How big are these turnkey vineyards and how many hectares do you cultivate with wine value today?

Henri Fink: We have planted vineyards in a wide range of sizes. The minimum size is 1,000 square metres. On average, the planted area of a vineyard is a few thousand square metres. For a few customers we have also planted hectare-sized vineyards. In total, there are now over 100 hectares all over the island between Andratx and Artà.

Small steel tanks are stacked in the cellar - it's a challenge to keep track of everything here.

Raffaella Usai

And each customer gets his own wine?

Henri Fink: Exactly. The second step after planting the vineyards was the vinification of the grapes. To do this, we founded the company Vino de la Isla and bought the château in Algaida, where both companies are based today. With the 2023 vintage, we produce well over a hundred different wines in the château.

These are often only microvinifications, aren't they?

Henri Fink: Yes, that's why we have so many tanks in the cellar. Each customer has his own label, and some have several wines, depending on the size of the vineyard. During the hot phase, a round to taste the wines takes about three hours.

How do you keep track of the amount of wines?

Henri Fink: That is sometimes quite a challenge with the huge amount of data. We are currently working on a personalised software solution to structure the whole thing even better.

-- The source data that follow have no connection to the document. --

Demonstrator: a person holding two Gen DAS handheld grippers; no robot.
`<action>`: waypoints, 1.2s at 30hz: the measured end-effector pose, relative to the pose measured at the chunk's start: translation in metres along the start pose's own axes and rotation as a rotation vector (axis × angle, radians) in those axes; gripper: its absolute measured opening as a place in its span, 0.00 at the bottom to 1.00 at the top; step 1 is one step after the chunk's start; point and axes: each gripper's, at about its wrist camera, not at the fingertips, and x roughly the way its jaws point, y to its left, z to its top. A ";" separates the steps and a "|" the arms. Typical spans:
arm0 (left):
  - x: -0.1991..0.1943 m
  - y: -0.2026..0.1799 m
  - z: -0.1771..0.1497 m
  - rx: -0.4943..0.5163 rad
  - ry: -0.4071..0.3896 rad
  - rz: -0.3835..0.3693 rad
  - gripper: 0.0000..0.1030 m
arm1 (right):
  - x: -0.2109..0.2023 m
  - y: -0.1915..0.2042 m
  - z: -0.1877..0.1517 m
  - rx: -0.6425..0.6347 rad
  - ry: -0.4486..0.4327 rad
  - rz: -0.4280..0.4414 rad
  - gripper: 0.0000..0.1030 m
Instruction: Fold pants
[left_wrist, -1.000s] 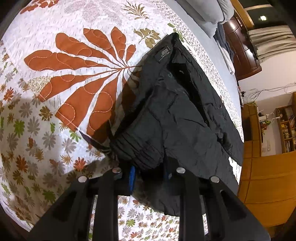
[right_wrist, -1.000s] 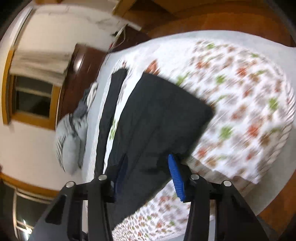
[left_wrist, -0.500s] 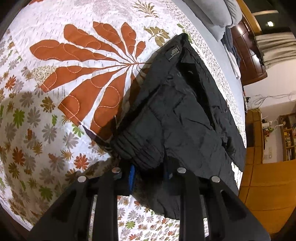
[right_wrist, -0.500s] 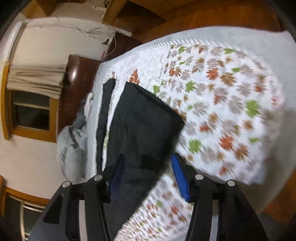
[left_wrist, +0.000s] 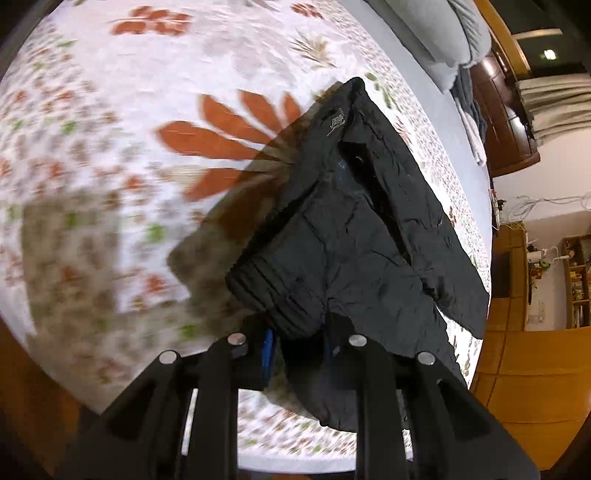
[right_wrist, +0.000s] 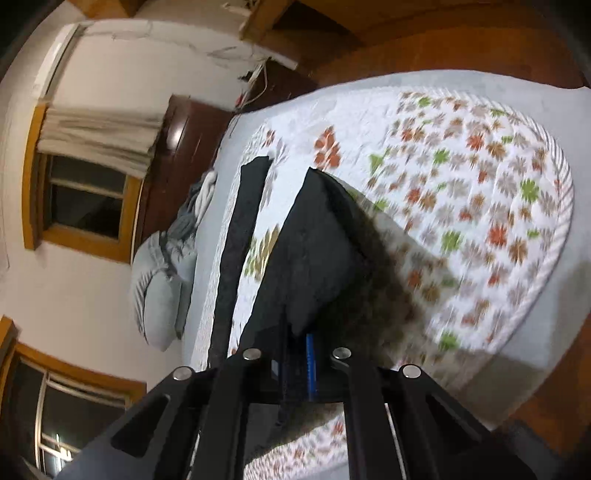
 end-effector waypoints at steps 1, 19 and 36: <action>-0.006 0.011 -0.001 -0.011 -0.002 0.006 0.18 | 0.005 0.000 -0.007 -0.012 0.025 -0.012 0.08; -0.075 0.018 0.017 0.224 -0.171 0.111 0.88 | -0.032 0.030 -0.001 -0.267 0.045 -0.318 0.54; 0.086 -0.087 0.239 0.352 0.014 0.076 0.93 | 0.244 0.217 0.059 -0.416 0.374 -0.155 0.85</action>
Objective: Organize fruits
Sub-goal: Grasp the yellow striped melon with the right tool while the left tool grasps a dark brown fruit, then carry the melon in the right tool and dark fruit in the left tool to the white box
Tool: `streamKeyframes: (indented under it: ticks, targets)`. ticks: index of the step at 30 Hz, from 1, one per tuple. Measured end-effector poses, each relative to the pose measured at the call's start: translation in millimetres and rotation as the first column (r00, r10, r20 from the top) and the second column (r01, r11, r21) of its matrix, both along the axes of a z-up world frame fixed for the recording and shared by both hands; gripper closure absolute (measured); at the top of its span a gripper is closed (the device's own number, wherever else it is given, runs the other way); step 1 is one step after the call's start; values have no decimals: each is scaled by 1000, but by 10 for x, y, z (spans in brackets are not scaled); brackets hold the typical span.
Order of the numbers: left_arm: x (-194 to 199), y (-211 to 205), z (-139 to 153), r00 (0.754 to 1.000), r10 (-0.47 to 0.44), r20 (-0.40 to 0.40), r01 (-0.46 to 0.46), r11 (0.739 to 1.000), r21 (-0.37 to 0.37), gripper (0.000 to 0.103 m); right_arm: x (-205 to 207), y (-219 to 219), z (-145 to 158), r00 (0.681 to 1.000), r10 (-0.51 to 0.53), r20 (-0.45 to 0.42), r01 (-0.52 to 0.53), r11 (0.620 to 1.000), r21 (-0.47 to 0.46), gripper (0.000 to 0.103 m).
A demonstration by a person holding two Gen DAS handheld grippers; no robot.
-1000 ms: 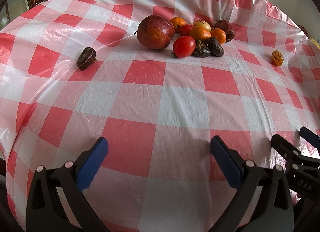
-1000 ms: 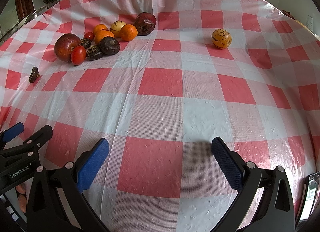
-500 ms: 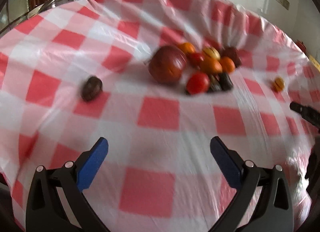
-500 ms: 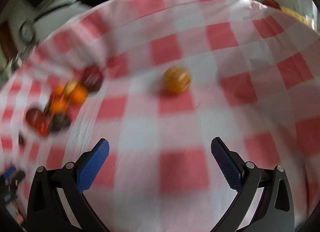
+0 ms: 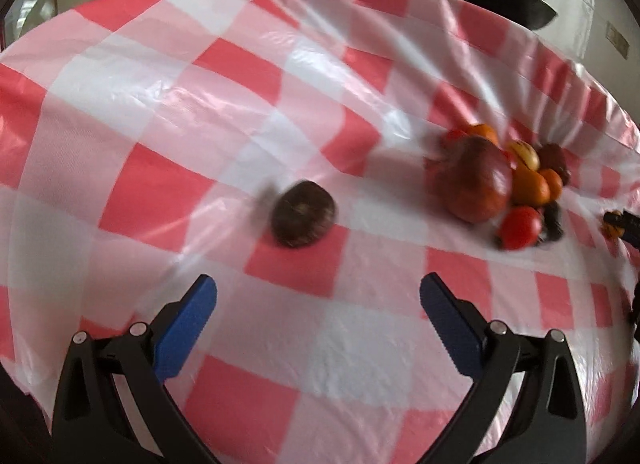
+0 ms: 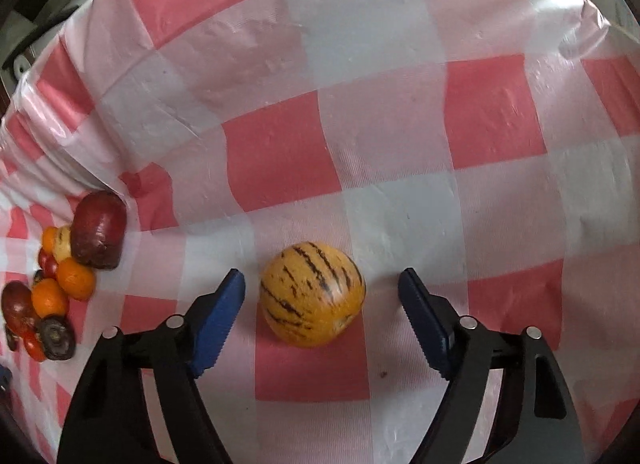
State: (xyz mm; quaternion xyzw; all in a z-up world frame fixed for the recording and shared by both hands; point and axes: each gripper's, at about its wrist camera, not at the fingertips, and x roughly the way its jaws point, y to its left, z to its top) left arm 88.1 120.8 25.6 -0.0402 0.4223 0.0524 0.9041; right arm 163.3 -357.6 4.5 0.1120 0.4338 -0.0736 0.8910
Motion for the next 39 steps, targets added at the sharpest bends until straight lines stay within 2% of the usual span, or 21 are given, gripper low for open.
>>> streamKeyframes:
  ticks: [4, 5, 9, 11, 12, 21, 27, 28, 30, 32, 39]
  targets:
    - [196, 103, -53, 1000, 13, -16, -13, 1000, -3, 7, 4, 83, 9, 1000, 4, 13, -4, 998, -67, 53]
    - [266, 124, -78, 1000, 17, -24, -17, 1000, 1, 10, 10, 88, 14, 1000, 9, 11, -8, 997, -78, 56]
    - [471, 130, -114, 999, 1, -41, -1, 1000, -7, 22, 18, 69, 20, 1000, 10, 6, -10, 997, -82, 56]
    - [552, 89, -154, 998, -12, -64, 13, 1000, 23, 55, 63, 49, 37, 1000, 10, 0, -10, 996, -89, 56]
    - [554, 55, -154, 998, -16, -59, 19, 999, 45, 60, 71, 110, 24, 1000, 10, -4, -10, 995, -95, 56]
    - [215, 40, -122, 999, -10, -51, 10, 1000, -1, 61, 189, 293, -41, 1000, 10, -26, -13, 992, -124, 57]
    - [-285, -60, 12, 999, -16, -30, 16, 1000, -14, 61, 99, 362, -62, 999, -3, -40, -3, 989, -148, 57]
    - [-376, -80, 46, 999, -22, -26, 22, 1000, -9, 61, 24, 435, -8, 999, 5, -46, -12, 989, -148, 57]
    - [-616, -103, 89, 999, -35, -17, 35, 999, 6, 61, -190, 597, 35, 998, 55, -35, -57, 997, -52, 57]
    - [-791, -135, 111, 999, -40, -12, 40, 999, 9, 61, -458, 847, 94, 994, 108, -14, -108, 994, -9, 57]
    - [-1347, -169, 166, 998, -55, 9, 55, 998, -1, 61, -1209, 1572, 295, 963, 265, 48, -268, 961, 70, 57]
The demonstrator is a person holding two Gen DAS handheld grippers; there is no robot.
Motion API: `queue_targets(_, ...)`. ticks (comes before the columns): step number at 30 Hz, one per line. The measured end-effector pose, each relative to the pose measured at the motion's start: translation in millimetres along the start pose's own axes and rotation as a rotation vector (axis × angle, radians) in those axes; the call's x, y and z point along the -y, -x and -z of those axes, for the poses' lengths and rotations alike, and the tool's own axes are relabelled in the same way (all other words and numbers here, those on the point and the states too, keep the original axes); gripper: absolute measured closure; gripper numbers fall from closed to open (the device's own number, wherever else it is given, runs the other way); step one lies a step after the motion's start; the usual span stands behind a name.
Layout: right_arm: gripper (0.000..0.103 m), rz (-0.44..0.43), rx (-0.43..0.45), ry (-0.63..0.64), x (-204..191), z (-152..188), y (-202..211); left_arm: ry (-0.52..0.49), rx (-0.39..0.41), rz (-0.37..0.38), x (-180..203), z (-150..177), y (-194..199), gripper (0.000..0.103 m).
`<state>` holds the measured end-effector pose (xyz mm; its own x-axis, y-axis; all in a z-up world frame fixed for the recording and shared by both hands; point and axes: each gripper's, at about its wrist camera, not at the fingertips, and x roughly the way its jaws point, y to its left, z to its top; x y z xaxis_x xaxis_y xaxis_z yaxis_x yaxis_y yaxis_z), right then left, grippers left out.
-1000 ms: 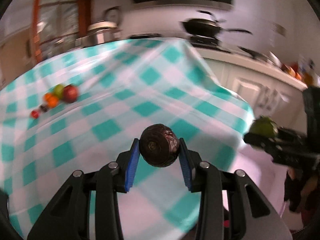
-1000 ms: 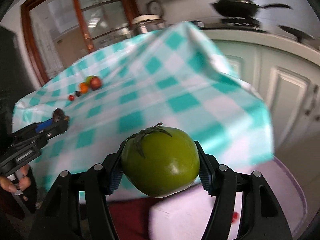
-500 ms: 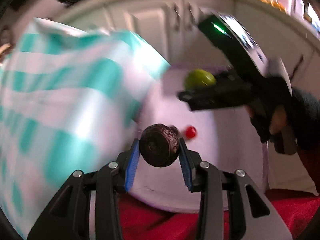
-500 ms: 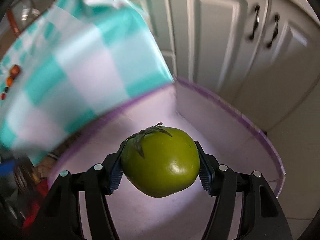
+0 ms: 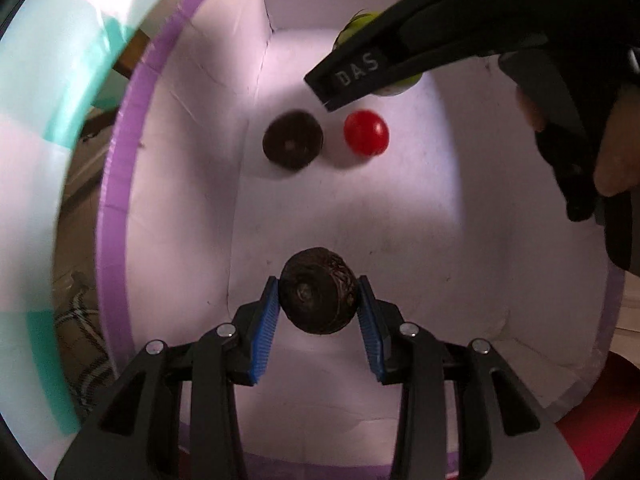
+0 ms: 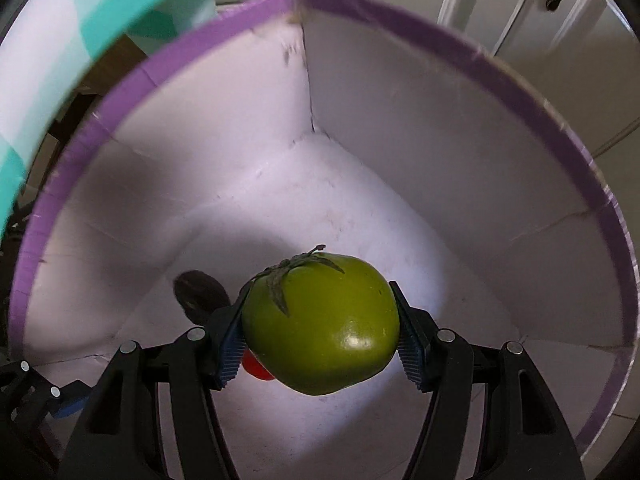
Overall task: Organize fruits
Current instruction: 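Carry both fruits into the white box and open both tools, then move both tools back over the remaining fruits on the tablecloth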
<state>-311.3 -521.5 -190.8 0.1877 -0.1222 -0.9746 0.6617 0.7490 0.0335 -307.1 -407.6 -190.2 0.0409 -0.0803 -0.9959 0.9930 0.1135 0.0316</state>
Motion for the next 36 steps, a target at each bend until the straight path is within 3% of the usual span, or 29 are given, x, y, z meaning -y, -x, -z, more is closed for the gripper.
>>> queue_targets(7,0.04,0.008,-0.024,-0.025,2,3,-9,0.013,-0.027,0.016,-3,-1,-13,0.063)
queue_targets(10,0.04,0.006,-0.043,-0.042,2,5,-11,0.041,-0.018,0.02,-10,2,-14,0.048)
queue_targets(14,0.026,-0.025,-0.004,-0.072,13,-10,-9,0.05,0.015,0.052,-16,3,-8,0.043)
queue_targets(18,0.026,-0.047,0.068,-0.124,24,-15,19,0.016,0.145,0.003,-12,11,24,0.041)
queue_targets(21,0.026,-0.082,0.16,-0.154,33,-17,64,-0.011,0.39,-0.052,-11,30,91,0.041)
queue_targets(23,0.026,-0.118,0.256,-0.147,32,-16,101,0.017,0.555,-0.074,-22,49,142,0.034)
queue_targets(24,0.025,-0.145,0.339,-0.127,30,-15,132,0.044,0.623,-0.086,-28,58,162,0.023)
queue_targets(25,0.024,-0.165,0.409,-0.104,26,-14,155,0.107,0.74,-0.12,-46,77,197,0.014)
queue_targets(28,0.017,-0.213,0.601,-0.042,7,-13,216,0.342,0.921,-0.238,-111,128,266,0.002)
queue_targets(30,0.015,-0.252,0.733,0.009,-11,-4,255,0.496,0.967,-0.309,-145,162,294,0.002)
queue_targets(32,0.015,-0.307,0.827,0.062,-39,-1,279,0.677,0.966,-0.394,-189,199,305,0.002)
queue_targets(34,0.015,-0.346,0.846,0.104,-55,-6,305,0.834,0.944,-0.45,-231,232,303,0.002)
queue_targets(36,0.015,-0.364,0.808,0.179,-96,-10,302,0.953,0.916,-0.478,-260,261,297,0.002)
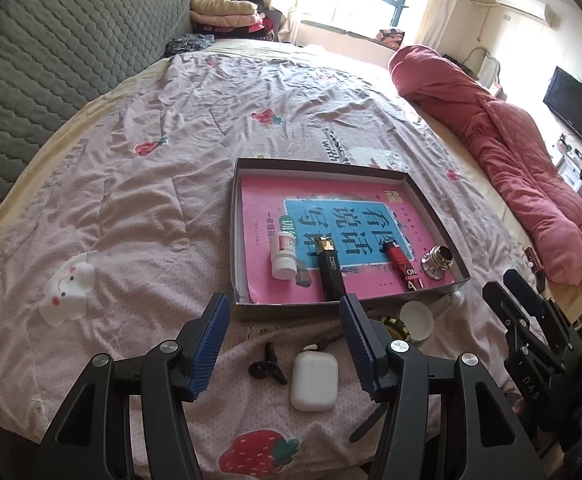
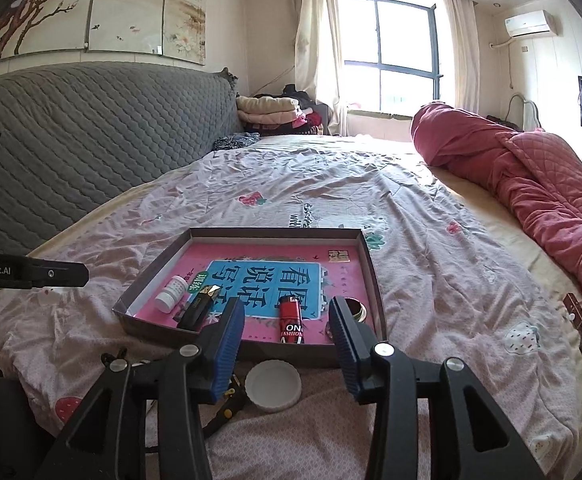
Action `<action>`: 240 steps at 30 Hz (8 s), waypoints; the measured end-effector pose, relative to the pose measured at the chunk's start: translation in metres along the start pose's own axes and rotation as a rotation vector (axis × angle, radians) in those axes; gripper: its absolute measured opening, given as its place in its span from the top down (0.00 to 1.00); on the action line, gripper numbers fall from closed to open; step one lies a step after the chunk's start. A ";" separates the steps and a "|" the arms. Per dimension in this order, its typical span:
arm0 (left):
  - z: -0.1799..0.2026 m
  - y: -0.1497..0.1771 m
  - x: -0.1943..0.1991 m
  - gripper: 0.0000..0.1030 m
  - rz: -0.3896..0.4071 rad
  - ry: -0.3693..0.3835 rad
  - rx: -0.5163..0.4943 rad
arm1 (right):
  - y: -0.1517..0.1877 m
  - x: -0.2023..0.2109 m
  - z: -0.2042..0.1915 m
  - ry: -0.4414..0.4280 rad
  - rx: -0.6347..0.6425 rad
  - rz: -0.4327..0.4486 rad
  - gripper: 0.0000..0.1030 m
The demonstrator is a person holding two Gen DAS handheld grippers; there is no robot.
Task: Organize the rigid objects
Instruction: 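Open both tools and withdraw them from the tray, then move right tool toward the white bottle cap while left tool approaches the black clip, then close right tool on the white bottle cap while left tool closes on the black clip, then carry the bottle cap with right tool while left tool carries the clip over the tray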
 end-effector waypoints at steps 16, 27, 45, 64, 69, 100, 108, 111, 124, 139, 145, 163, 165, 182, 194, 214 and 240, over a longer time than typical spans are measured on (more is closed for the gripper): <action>0.006 0.012 0.020 0.43 -0.002 -0.010 -0.038 | 0.008 0.026 -0.011 -0.022 0.024 -0.010 0.55; 0.002 0.026 0.024 0.43 -0.019 -0.016 -0.045 | 0.020 0.029 -0.011 -0.022 0.026 -0.070 0.55; -0.001 0.052 0.006 0.43 -0.110 -0.026 -0.050 | 0.037 0.023 -0.008 -0.037 0.046 -0.146 0.54; -0.007 0.065 -0.021 0.43 -0.189 -0.060 -0.015 | 0.044 0.014 -0.004 -0.038 0.050 -0.178 0.49; -0.006 0.066 -0.027 0.43 -0.195 -0.063 -0.014 | 0.048 0.006 -0.003 -0.029 0.056 -0.209 0.49; -0.023 0.060 -0.082 0.43 -0.239 -0.087 0.097 | 0.064 -0.039 -0.004 -0.027 0.069 -0.306 0.49; -0.025 0.054 -0.095 0.44 -0.233 -0.113 0.116 | 0.067 -0.053 -0.004 -0.035 0.060 -0.327 0.49; -0.024 0.056 -0.100 0.45 -0.236 -0.122 0.098 | 0.068 -0.059 -0.002 -0.037 0.050 -0.334 0.49; -0.028 0.057 -0.107 0.46 -0.225 -0.121 0.099 | 0.070 -0.086 -0.013 -0.031 0.133 -0.325 0.49; -0.031 0.057 -0.111 0.52 -0.202 -0.124 0.103 | 0.068 -0.107 -0.011 -0.044 0.138 -0.312 0.49; -0.029 0.056 -0.109 0.63 -0.194 -0.137 0.087 | 0.067 -0.106 -0.005 -0.066 0.118 -0.307 0.51; -0.024 0.057 -0.083 0.77 -0.165 -0.087 0.070 | 0.061 -0.094 0.015 -0.084 0.044 -0.272 0.52; -0.021 0.055 -0.076 0.77 -0.154 -0.082 0.065 | 0.060 -0.091 0.017 -0.084 0.037 -0.261 0.52; -0.006 0.046 -0.041 0.77 -0.089 -0.054 0.046 | 0.049 -0.071 0.027 -0.097 -0.019 -0.203 0.52; 0.000 0.034 -0.027 0.77 -0.043 -0.040 0.042 | 0.039 -0.057 0.030 -0.090 -0.040 -0.143 0.52; 0.017 0.010 -0.009 0.77 0.039 -0.039 -0.006 | 0.005 -0.016 0.023 -0.079 -0.053 -0.013 0.52; 0.010 -0.021 -0.075 0.77 0.026 -0.078 -0.003 | -0.032 -0.039 0.020 -0.013 -0.048 0.076 0.52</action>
Point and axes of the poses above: each gripper's, at about its wrist camera, not at the fingertips, and x roughly against the way its jaws point, z to its right, y to its underside, the point moved 1 cm from there along -x, roughly the way its jaws point, and after that the axes turned 3 degrees about y, right-handed, at the moved point
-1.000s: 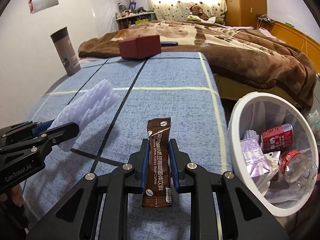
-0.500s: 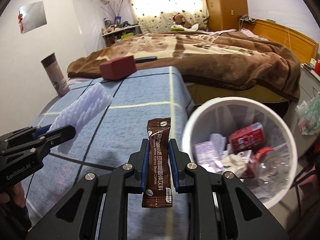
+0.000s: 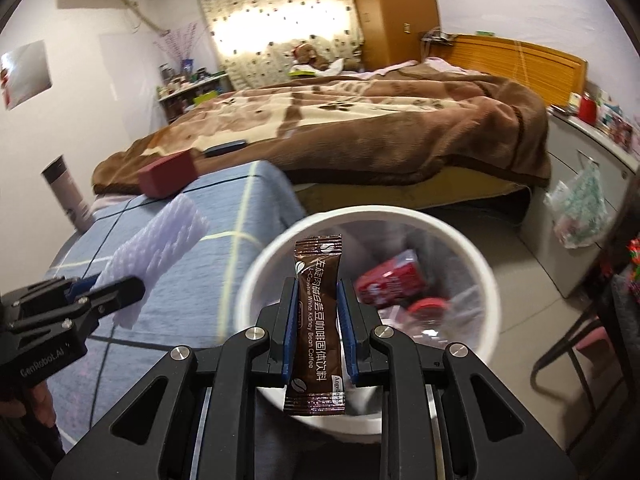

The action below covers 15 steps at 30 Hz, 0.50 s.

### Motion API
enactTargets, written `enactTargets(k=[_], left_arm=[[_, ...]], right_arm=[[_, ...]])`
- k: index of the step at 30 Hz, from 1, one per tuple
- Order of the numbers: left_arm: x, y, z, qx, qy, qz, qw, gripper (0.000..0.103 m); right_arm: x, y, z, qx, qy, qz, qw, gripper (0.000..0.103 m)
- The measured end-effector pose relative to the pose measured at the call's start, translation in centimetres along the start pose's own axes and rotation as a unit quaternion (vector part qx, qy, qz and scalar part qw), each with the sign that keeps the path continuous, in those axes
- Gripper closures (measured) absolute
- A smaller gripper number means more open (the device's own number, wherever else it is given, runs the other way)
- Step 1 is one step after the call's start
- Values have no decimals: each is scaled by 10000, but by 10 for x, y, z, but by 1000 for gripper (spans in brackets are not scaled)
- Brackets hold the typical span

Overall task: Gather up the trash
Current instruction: 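Carry the foam net and coffee packet over the wastebasket and open both tools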

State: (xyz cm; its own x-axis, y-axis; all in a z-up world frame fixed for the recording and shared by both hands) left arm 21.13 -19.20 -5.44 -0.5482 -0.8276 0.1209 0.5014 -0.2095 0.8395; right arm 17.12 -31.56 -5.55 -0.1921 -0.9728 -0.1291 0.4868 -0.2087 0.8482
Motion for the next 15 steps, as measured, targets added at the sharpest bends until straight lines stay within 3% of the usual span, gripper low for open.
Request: enactTargets(k=[15], left_arm=[[51,-10,-54,-432,-243,-11,9988,76]], right_arm=[[56,-4,-8,-155,-385,-360,9985,83]])
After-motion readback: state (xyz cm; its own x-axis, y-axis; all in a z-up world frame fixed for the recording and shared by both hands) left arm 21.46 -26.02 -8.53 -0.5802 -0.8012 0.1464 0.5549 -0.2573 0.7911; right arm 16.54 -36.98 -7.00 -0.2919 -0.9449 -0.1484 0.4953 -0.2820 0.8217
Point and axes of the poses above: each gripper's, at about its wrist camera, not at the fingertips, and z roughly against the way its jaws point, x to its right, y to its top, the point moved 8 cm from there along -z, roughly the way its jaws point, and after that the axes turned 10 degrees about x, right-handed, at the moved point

What characterises viticulture on Mallorca?

Henri Fink: If I compare it with the places where I have worked before, the Mediterranean climate is decisive above all. The soils and the growing conditions are completely different from what I knew. Slopes, for example, are not needed on the island because there are no problems with ripening here. Here we take special care that the wines do not develop too much alcohol and retain as much acidity as possible. The soils are very alkaline and have high pH values. You can also feel this in the musts. I had to adjust to these microbiological conditions first.

Manto Negro is the most widely cultivated autochthonous grape variety in Mallorca.

Raffaella Usai

How did you do it?

Henri Fink: I experimented a lot. Making a fresh, crisp white wine on Mallorca is sometimes not so easy. It requires a delicate touch. We did some experiments with a very early harvest, but you automatically bring a lot of green aromas into the cellar - you really have to consider all the details.

What about sparkling wines?

Henri Fink: It is indeed a topic we are working on. We have some basic wines from the Macabeo grape variety in the cellar that are definitely suitable for bottle-fermented sparkling wines. We will definitely try that. Because the demand is there and there is little sparkling wine from Mallorca.

What about the autochthonous Mallorcan grape varieties?

Henri Fink: Viticulture has a long tradition on Mallorca. Today there are still 3,000 hectares of vines, but in the past there were many more. I like to work with the autochthonous grape varieties, especially Manto Negro, a variety from which you can make light red wines with a great fruit.

You make wines for your clients. Don't you also want to make your own?

Henri Fink: I consider every vineyard that I have planted here to be mine and treat it accordingly. For me, all the wines that lie in the cellar are my "babies". "Vino de la Isla" is a project that keeps me busy around the clock. I don't need my own label.